今週末公開オススメ映画リスト2013/02/14

週刊オススメ映画リスト

今回は『王になった男』『ゼロ・ダーク・サーティ』『先祖になる』『レッド・ライト』『ヒンデンブルグ 第三帝国の陰謀』(順不同)の5本です。

『王になった男』 チュ・チャンミン

韓国のアカデミー賞“大鐘賞”で史上最多15部門を受賞した話題作。実在した朝鮮王朝15代目の王・光海を題材に、史実にフィクションを織り交ぜた歴史大作。

主人公は、王と瓜二つだったために、毒殺に怯える王の影武者をつとめることになった道化師ハソン。影武者が本物の王に成りすます15日間のなかで、最初は戸惑っていた道化師が、真の王として周りを魅了していく。

とにかく面白い。『オールド・ボーイ』で評価されたファン・ジュユンの脚本がしっかりしていて、それぞれのキャラクターにメリハリがあり、駆け引きがスリリング。特に、道化師ハソンと宮中で王の正体を知るふたりの人物、王の側近ホ・ギュンと世話係チョ内官のトライアングルは見応えがある。

王と道化師の二役をこなすイ・ビョンホンも魅せるが、チョ内官に扮するチャン・グァンの演技も見逃せない。本ブログでも取り上げた『トガニ 幼き瞳の告発』で、卑劣極まりない校長を演じて強烈な印象を残した彼が、穏やかな佇まいでハソンに王としての自覚を促していく宦官の世話係を好演している。

『ゼロ・ダーク・サーティ』 キャスリン・ビグロー

近いうちにレビューをアップする予定ですが、まずは『ゼロ・ダーク・サーティ』試写室日記をお読みください。

『先祖になる』 池谷薫

『延安の娘』『蟻の兵隊』の池谷薫監督の新作。『先祖になる』レビューをお読みください。最初は震災を題材にした作品のように見えるが、次第にそれとは異なる奥深いテーマが浮かび上がってくる。

『レッド・ライト』 ロドリゴ・コルテス

近いうちにレビューをアップする予定ですが、まずは「スペインの新鋭ロドリゴ・コルテス監督にインタビューする」をお読みください。

月刊「宝島」4月号の「カルチャー マンスリー」コーナーに、ロドリゴ・コルテス監督のインタビューが掲載されます。そちらもぜひ。

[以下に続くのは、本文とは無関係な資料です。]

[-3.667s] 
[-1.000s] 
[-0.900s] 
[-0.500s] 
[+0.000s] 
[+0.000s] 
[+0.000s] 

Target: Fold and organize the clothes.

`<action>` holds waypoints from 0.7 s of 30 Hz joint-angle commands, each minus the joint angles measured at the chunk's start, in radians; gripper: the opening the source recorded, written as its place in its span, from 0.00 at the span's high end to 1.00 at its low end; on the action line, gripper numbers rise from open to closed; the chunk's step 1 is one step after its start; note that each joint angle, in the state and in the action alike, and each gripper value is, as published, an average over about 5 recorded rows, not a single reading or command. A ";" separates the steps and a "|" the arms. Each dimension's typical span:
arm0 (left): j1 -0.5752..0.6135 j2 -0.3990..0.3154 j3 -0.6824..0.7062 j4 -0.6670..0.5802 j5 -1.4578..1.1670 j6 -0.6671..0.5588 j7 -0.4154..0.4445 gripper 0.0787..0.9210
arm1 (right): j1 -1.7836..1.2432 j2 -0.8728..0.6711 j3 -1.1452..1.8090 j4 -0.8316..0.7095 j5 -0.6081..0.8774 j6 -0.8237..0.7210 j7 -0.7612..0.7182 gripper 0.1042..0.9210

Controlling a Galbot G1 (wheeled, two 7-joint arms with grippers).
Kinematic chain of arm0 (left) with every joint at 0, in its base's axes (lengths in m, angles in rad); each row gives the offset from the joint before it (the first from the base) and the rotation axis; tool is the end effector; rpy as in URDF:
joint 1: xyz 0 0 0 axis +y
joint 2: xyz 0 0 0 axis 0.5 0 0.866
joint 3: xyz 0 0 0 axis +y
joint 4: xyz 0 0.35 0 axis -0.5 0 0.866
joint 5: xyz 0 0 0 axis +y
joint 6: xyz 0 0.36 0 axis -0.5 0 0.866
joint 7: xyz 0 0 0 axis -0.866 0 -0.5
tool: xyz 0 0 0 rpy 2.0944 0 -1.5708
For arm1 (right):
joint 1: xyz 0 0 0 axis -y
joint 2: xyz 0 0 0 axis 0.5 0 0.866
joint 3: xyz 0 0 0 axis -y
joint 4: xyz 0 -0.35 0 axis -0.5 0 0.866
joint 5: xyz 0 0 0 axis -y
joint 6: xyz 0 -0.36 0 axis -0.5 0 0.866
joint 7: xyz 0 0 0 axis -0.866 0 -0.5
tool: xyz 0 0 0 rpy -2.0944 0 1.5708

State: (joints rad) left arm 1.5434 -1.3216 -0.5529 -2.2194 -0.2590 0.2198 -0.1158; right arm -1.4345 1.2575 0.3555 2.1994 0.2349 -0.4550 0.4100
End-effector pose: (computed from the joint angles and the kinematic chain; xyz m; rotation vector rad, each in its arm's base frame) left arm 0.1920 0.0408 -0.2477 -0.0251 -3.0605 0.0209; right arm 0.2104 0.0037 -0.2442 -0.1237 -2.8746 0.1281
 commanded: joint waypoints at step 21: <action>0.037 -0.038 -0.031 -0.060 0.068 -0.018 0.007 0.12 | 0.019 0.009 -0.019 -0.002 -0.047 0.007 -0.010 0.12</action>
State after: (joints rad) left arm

『ヒンデンブルグ 第三帝国の陰謀』 フィリップ・カーデルバッハ

まずは『ヒンデンブルグ 第三帝国の陰謀』試写室日記をお読みください。

巨大飛行船ヒンデンブルグ号の爆発炎上事故を題材にしたスペクタクルだが、ツェッペリン飛行船会社の設計技師マーテンとアメリカの石油会社の社長令嬢ジェニファーを主人公にしたラブストーリーにもなっている。プロローグでは、空から落ちてくるマーテンを、偶然そこに居合わせたジェニファーが救い、大事故ではそれが逆になる。ヒンデンブルグ版の『タイタニック』といえないこともない。